The data must be given again exactly as written, with all images omitted.

BEGIN Source material

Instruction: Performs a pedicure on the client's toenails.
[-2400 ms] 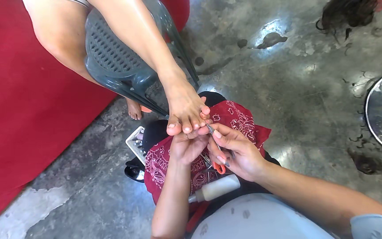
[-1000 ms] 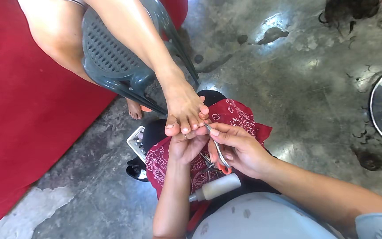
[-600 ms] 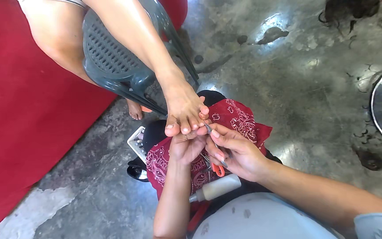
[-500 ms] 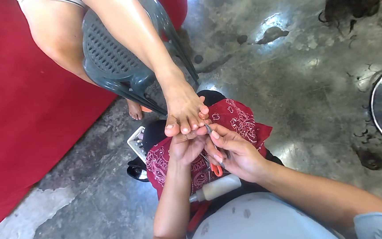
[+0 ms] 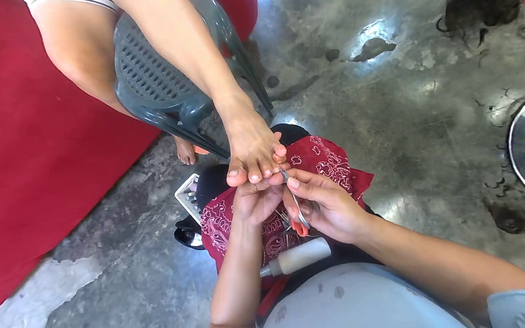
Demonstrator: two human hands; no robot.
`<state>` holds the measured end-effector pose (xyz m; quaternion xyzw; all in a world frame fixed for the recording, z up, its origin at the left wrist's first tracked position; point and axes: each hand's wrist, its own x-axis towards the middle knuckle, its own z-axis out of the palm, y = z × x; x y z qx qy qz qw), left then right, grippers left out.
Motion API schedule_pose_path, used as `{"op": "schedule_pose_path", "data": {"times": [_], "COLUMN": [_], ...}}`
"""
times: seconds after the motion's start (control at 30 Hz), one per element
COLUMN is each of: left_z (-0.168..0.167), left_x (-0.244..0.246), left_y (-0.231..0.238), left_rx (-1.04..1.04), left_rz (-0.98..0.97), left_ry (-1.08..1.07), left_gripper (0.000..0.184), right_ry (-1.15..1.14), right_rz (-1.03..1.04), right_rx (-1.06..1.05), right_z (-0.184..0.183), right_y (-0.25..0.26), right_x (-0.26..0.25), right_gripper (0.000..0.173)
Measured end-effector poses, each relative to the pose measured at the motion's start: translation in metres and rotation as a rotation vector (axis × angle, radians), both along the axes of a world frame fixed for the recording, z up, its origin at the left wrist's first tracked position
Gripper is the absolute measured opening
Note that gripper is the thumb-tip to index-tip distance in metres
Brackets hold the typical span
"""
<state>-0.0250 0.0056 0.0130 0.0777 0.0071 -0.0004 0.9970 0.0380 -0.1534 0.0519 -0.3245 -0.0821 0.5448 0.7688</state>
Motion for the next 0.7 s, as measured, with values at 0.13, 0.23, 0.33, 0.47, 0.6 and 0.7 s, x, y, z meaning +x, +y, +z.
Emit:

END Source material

*Answer section*
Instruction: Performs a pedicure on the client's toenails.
[-2400 ms] 
[-1000 ms] 
[-600 ms] 
[-500 ms] 
[+0 ms] 
Demonstrator: two human hands; no robot.
`<state>` holds the measured end-effector pose (xyz m; quaternion xyzw; all in a world frame fixed for the recording, z up, its origin at the left wrist's first tracked position; point and axes: each hand's wrist, its own x-axis towards the middle knuckle, its own z-axis out of the palm, y = z × x; x y z qx qy qz qw), left then right, grippers left out.
Motion API schedule_pose_path, used as `{"op": "schedule_pose_path", "data": {"times": [_], "COLUMN": [_], ...}}`
"""
times: seconds after the motion's start (control at 30 Hz), one per element
COLUMN is each of: left_z (-0.168..0.167), left_x (-0.244..0.246), left_y (-0.231..0.238), left_rx (-1.04..1.04), left_rz (-0.98..0.97), left_ry (-1.08..1.07), left_gripper (0.000..0.184), right_ry (-1.15..1.14), right_rz (-1.03..1.04), right_rx (-1.06..1.05), right_z (-0.184..0.183), right_y (-0.25..0.26), right_x (-0.26..0.25), right_gripper (0.000..0.173)
Measured end-effector poses, each relative to the pose measured at the motion's start: translation in metres and rotation as a rotation vector (axis × angle, radians), both along the axes of a world frame fixed for the recording, z up, its origin at the left wrist's first tracked position
Gripper is the absolute measured opening
Note that gripper is the thumb-tip to index-tip distance in metres
Brackets hold the typical span
"""
<state>-0.0250 0.0056 0.0130 0.0777 0.0071 -0.0004 0.9970 0.0380 -0.1534 0.0519 -0.3245 -0.0821 0.5448 0.7688</state>
Motion for the next 0.7 s, as measured, with values at 0.13, 0.23, 0.33, 0.47, 0.6 and 0.7 s, x, y, z meaning +x, +y, +z.
Emit:

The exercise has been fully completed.